What is needed is the exact text of each line in the listing below from the one with "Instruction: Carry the" up to and including the one with "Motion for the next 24", and no pictures.
···
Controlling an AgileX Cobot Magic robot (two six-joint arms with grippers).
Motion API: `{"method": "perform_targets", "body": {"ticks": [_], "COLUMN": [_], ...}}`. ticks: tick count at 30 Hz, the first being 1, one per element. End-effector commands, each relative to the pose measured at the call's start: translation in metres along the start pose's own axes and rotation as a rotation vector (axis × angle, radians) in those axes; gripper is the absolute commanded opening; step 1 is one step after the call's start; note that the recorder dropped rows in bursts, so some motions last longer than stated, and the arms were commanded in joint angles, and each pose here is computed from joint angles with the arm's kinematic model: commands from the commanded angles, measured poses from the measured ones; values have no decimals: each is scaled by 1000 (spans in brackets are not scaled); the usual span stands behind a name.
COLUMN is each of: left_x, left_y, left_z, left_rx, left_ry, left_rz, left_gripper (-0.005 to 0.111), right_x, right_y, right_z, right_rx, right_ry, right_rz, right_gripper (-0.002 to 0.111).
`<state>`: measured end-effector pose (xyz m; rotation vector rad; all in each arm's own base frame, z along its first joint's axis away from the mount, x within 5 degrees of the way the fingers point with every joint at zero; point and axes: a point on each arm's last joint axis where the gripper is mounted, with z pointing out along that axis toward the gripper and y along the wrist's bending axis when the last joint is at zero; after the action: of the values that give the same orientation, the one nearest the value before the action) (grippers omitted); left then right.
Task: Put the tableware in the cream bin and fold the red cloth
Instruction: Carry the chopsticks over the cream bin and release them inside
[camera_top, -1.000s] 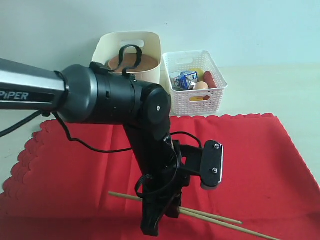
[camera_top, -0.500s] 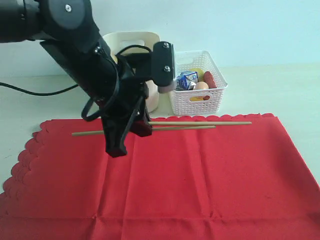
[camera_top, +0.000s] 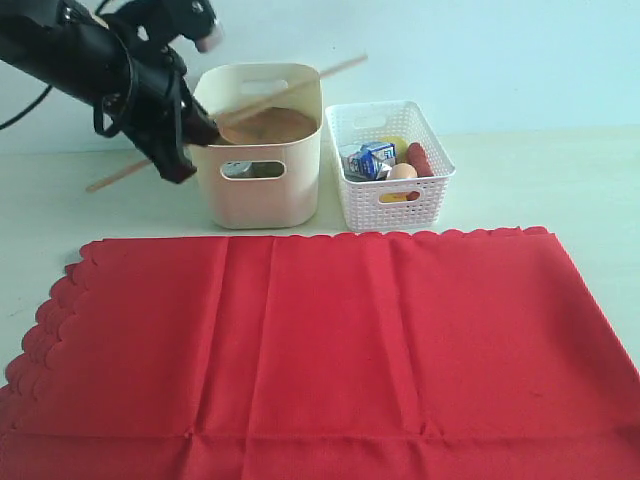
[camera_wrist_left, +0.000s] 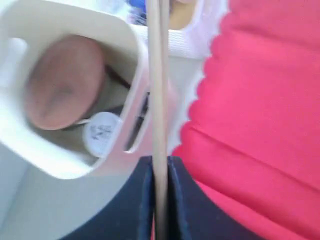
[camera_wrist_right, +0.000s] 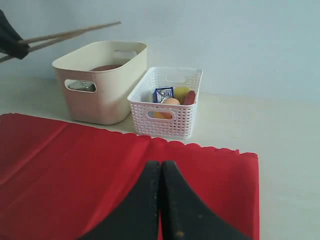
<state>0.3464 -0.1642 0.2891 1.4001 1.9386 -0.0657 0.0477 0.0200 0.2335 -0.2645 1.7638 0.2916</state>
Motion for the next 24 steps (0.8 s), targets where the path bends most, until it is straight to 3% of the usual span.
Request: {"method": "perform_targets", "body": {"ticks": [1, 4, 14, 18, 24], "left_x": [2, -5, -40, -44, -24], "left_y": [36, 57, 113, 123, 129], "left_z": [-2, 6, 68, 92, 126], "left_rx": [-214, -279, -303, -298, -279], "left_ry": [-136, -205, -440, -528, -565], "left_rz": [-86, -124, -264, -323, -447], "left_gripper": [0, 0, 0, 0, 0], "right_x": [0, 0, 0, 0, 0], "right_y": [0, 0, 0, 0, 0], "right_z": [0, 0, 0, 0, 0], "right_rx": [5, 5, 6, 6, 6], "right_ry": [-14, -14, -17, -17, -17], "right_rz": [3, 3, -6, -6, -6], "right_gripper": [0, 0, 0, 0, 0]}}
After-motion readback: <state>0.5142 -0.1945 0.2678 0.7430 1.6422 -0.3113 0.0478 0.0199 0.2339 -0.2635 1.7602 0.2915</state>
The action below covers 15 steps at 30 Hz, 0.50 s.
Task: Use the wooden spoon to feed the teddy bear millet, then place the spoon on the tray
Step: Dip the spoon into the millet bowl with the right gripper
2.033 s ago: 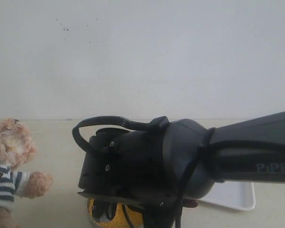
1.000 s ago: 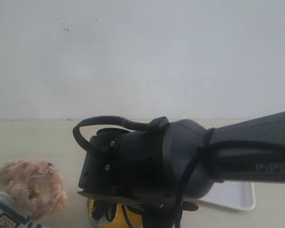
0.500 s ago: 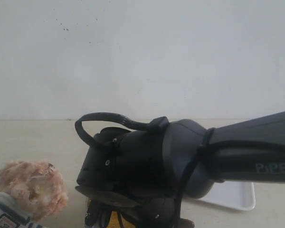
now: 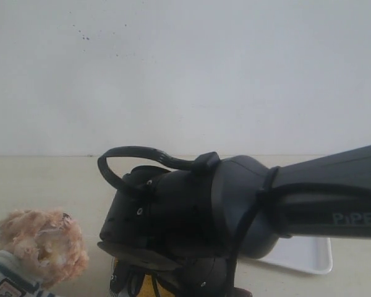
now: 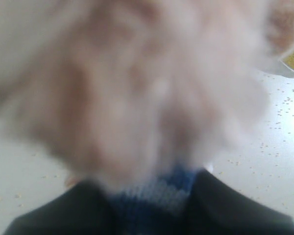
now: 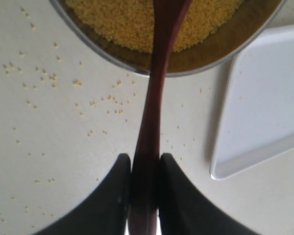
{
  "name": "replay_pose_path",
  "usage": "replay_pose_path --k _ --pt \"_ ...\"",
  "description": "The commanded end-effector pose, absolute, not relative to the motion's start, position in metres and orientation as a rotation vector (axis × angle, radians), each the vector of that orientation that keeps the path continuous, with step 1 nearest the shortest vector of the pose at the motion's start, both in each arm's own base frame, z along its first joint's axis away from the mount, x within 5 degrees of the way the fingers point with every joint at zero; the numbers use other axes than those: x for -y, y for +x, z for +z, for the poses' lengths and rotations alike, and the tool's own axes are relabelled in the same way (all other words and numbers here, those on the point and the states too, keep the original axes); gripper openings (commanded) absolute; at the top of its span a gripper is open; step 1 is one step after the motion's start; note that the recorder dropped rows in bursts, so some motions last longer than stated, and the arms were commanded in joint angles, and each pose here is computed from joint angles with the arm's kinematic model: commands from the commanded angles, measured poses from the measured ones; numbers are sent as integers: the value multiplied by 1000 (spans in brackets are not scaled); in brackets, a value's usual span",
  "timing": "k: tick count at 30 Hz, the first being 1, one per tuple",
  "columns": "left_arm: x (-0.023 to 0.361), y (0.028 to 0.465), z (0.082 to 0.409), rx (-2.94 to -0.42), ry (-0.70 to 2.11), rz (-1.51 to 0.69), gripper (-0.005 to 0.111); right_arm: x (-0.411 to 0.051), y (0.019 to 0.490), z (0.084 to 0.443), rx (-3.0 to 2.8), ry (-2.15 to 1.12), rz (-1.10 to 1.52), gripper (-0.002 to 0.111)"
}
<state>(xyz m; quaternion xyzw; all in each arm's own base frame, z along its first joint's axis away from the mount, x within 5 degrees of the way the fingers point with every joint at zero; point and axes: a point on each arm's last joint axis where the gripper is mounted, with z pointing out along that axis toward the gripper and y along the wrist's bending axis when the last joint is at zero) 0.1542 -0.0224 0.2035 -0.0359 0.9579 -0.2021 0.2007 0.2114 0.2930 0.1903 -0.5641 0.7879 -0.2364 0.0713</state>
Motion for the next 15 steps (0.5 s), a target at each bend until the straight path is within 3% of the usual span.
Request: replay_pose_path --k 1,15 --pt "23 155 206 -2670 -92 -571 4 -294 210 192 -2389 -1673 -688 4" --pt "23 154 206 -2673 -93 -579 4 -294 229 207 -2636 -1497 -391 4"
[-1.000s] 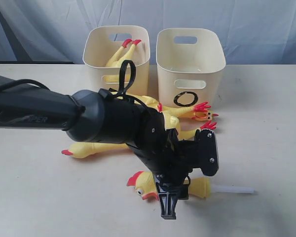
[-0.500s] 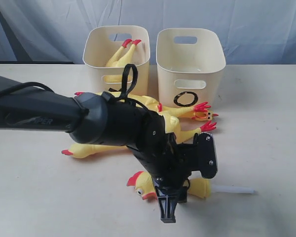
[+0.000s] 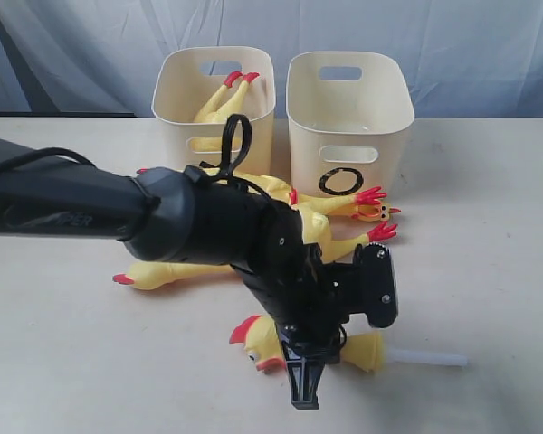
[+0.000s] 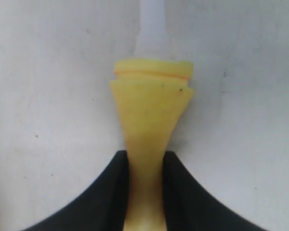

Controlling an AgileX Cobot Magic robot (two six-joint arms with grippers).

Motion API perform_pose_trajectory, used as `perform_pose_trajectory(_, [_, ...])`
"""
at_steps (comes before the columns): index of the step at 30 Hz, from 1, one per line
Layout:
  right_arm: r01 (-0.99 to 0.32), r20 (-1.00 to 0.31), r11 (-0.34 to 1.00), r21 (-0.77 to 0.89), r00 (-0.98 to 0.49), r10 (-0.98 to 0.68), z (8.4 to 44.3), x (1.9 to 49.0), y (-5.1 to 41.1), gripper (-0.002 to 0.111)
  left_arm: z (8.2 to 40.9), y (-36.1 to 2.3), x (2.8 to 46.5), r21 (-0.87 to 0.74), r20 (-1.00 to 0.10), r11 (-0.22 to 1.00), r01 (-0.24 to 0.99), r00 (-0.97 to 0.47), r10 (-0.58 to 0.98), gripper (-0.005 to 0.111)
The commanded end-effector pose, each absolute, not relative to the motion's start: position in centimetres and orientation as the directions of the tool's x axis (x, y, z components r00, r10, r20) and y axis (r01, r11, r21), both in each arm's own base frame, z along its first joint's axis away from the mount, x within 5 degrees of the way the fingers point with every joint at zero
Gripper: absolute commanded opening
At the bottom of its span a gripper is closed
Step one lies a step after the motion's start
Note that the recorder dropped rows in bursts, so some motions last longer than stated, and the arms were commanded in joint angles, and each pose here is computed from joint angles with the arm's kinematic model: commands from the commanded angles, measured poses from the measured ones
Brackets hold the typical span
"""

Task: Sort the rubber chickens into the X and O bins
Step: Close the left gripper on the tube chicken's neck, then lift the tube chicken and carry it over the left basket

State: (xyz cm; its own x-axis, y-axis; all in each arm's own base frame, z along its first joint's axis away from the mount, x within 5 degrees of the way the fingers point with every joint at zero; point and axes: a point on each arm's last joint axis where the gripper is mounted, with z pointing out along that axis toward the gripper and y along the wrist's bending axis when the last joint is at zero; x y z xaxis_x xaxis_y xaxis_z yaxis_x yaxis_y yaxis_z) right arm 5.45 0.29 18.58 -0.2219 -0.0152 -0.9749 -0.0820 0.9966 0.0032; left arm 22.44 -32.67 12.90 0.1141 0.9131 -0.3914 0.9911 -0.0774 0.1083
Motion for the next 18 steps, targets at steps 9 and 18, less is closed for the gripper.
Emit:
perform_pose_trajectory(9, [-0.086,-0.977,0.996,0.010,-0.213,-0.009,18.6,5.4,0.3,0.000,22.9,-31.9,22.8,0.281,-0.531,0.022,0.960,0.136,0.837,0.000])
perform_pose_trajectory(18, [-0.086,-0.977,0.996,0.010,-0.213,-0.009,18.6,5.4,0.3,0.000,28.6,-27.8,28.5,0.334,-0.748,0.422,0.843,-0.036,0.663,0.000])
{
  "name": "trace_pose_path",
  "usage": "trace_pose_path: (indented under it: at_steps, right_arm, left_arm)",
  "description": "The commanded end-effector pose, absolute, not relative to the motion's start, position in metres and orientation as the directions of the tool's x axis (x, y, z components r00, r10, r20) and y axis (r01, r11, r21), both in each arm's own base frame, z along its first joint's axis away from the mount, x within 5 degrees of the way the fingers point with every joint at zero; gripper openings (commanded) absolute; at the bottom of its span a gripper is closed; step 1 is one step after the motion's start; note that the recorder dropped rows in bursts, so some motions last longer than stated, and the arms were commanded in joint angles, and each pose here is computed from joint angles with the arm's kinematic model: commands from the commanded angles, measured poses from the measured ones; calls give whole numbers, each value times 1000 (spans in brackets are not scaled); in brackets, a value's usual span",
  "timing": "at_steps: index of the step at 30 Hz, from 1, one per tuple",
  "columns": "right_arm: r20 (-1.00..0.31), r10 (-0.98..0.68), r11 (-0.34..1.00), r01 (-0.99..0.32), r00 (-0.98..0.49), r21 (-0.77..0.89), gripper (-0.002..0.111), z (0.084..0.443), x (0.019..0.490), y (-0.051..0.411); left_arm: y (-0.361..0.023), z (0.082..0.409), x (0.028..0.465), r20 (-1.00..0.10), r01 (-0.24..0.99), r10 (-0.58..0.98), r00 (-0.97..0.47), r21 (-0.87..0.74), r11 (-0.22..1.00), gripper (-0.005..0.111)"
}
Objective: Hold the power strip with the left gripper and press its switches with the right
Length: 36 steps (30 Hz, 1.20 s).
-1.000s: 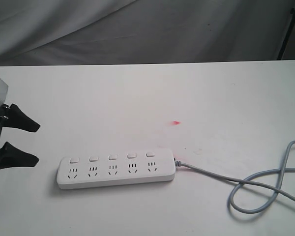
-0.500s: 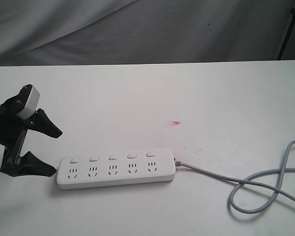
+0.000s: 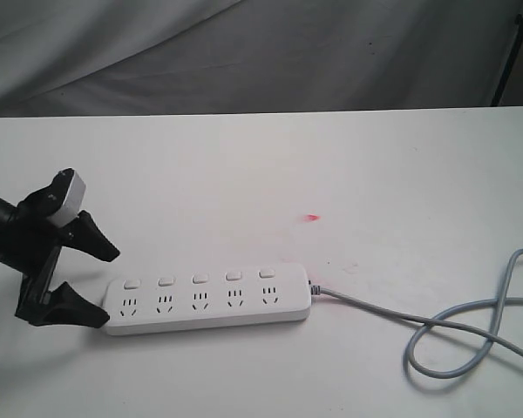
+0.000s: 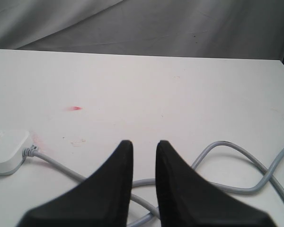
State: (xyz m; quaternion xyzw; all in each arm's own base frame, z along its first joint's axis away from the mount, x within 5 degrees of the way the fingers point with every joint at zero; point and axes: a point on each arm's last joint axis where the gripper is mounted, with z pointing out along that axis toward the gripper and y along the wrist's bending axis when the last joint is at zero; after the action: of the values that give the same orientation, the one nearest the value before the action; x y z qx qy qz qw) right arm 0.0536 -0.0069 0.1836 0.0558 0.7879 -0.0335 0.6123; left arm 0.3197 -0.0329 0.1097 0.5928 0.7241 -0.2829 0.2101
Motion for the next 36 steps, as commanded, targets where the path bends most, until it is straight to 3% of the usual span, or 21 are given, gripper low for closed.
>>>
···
__Exercise response__:
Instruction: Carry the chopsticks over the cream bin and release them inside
[camera_top, -1.000s] 
[camera_top, -0.500s] 
[camera_top, +0.000s] 
[camera_wrist_left, +0.000s] 
[camera_wrist_right, +0.000s] 
<state>0.3464 -0.1642 0.2891 1.4001 1.9386 -0.0657 0.0477 0.0200 0.2335 -0.2645 1.7638 0.2916</state>
Motion for the next 24 steps (0.8 s), targets where the path bends most, until it is straight to 3% of the usual span.

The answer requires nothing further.